Labcorp , a global leader in laboratory services, has announced the nationwide availability of the Lumipulse® pTau-217/Beta Amyloid 42 Ratio test, the first FDA-cleared blood-based in-vitro diagnostic (IVD) test to aid in the diagnosis of Alzheimer’s disease. Developed by Fujirebio Diagnostics, Inc., the test helps detect amyloid plaques linked to the disease in appropriate patients.
Unlike traditional methods such as cerebrospinal fluid (CSF) testing or PET scans, this blood test is simpler, more affordable, and less invasive, while providing comparable accuracy. In clinical studies, the test showed a positive predictive value of 92% and a negative predictive value of 97%.
“The path to an Alzheimer’s diagnosis has long involved invasive procedures and costly imaging. This FDA-cleared blood test allows clinicians to diagnose sooner, enabling faster access to clinical trials and therapies,” said Dr. Brian Caveney, Chief Medical and Scientific Officer, Labcorp.

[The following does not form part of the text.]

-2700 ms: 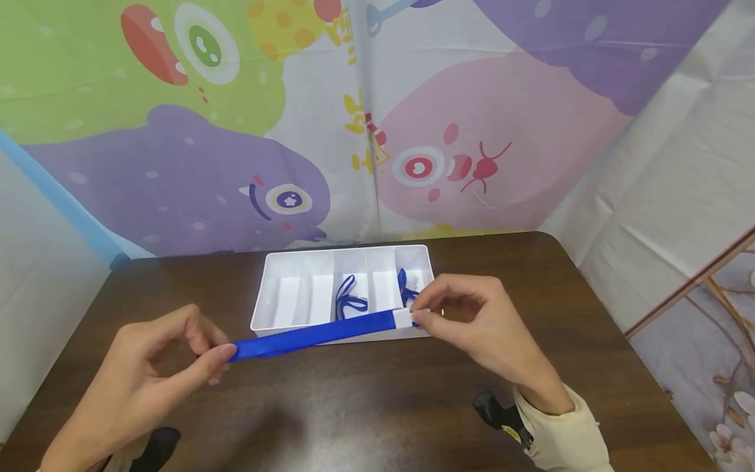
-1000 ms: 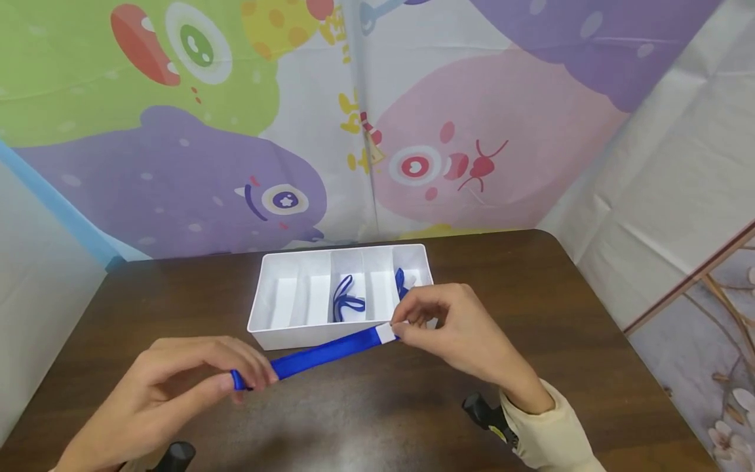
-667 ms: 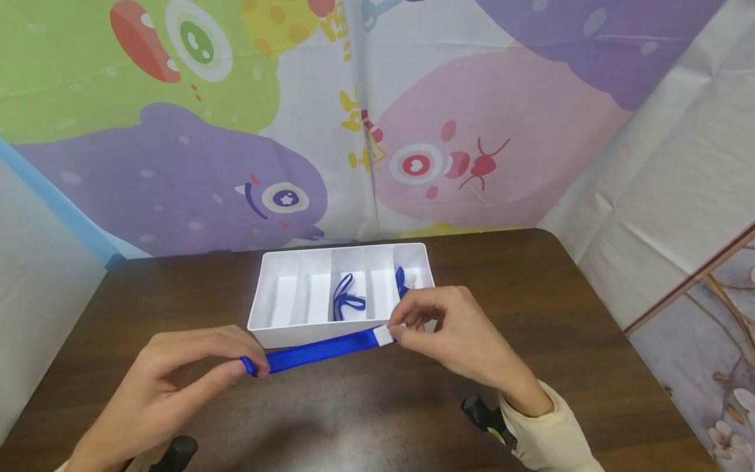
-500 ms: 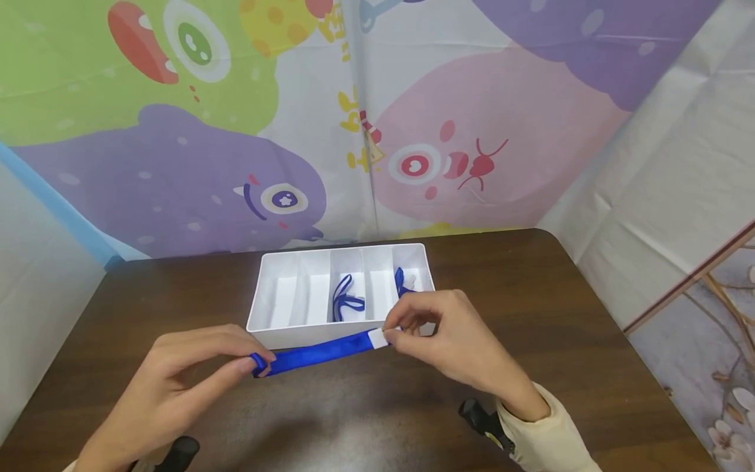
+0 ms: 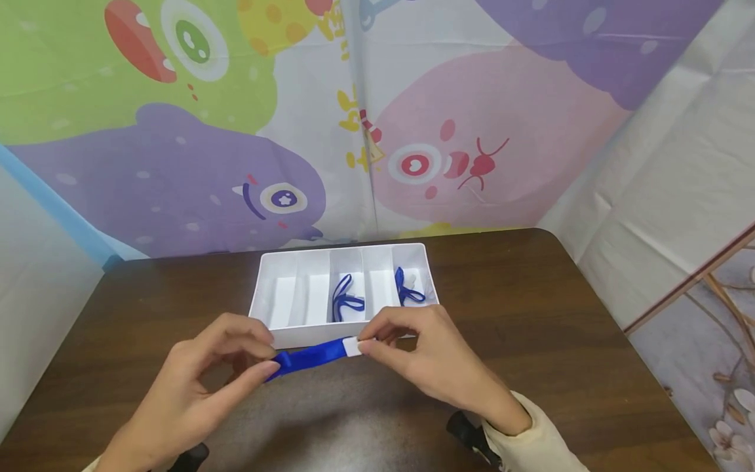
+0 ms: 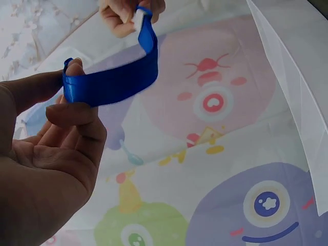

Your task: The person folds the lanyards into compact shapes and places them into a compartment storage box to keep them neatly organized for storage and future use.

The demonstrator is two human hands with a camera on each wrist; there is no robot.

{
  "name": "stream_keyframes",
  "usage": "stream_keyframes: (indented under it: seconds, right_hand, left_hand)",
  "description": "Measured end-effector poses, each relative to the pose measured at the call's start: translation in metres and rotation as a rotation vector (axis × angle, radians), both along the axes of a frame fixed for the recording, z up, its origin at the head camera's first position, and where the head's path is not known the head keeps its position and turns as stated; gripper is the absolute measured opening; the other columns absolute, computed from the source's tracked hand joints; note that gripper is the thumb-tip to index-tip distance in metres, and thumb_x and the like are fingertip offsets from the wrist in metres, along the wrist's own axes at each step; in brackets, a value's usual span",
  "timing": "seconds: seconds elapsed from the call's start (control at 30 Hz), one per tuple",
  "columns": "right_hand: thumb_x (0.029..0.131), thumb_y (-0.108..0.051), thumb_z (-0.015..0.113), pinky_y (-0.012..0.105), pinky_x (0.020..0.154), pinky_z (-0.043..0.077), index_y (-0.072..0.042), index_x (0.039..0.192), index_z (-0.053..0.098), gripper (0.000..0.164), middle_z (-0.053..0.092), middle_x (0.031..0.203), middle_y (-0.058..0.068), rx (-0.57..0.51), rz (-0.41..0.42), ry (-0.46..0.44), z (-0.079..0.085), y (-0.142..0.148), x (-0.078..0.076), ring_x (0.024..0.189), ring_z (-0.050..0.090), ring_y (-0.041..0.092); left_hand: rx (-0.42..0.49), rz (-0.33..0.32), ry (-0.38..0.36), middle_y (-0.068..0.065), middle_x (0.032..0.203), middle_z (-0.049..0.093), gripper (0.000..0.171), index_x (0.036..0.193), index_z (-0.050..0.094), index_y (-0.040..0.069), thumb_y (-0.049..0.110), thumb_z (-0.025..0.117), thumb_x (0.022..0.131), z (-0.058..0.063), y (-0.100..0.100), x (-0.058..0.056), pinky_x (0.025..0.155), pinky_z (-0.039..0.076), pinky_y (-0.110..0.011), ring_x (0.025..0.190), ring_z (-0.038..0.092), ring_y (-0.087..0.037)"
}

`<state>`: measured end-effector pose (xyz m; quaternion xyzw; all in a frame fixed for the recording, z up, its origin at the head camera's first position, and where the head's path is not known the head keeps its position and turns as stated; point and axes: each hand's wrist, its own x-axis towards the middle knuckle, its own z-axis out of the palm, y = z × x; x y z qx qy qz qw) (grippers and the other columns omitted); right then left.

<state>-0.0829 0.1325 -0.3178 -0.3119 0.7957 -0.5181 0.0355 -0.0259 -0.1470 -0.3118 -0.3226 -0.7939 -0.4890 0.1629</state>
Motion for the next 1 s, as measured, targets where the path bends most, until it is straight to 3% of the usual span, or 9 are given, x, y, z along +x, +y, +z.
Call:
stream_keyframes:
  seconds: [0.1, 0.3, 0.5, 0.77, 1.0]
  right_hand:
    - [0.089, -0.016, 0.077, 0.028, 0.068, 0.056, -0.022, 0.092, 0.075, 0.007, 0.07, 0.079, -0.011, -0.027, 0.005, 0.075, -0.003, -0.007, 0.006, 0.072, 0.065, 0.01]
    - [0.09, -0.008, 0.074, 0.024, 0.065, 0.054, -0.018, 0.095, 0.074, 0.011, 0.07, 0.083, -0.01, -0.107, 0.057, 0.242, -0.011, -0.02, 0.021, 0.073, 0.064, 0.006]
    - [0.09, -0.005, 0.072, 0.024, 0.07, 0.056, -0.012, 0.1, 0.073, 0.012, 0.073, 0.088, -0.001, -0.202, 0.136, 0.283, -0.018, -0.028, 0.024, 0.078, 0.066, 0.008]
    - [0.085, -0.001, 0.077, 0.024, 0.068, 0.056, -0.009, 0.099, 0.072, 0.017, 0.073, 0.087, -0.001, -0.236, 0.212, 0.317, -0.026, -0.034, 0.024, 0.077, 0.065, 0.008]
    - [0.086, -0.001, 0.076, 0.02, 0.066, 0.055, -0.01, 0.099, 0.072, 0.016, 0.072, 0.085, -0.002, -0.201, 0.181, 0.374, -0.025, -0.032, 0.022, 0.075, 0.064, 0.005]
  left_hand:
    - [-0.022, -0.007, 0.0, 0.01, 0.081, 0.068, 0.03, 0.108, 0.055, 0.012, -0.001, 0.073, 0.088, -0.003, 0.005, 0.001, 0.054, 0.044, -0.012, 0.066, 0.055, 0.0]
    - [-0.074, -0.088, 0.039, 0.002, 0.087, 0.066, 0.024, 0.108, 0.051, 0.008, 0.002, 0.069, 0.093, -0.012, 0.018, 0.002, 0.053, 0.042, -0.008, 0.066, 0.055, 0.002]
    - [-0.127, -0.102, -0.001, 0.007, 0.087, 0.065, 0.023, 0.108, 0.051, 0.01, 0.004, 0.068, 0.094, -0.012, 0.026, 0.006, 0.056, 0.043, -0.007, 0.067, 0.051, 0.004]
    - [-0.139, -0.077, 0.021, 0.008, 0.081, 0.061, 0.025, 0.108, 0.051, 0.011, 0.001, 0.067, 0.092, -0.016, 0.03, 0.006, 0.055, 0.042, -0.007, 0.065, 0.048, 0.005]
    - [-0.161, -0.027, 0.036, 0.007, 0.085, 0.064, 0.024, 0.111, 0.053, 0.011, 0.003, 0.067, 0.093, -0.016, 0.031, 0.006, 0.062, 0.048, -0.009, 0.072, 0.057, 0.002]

The launch follows the Alzheimer’s Association’s new clinical guidelines, which support the use of blood-based biomarkers in evaluating patients with suspected Alzheimer’s in specialty care settings.
The test is designed for adults aged 50 and older who show symptoms of cognitive decline in specialized care settings. It is not a stand-alone diagnostic tool and must be interpreted alongside other clinical findings. Patients can complete a simple blood draw at a healthcare provider’s office or any of Labcorp’s 2,200+ Patient Service Centers nationwide.
This FDA-cleared version builds on and replaces the earlier pTau-217/Beta Amyloid 42 Ratio test introduced by Labcorp in April 2025.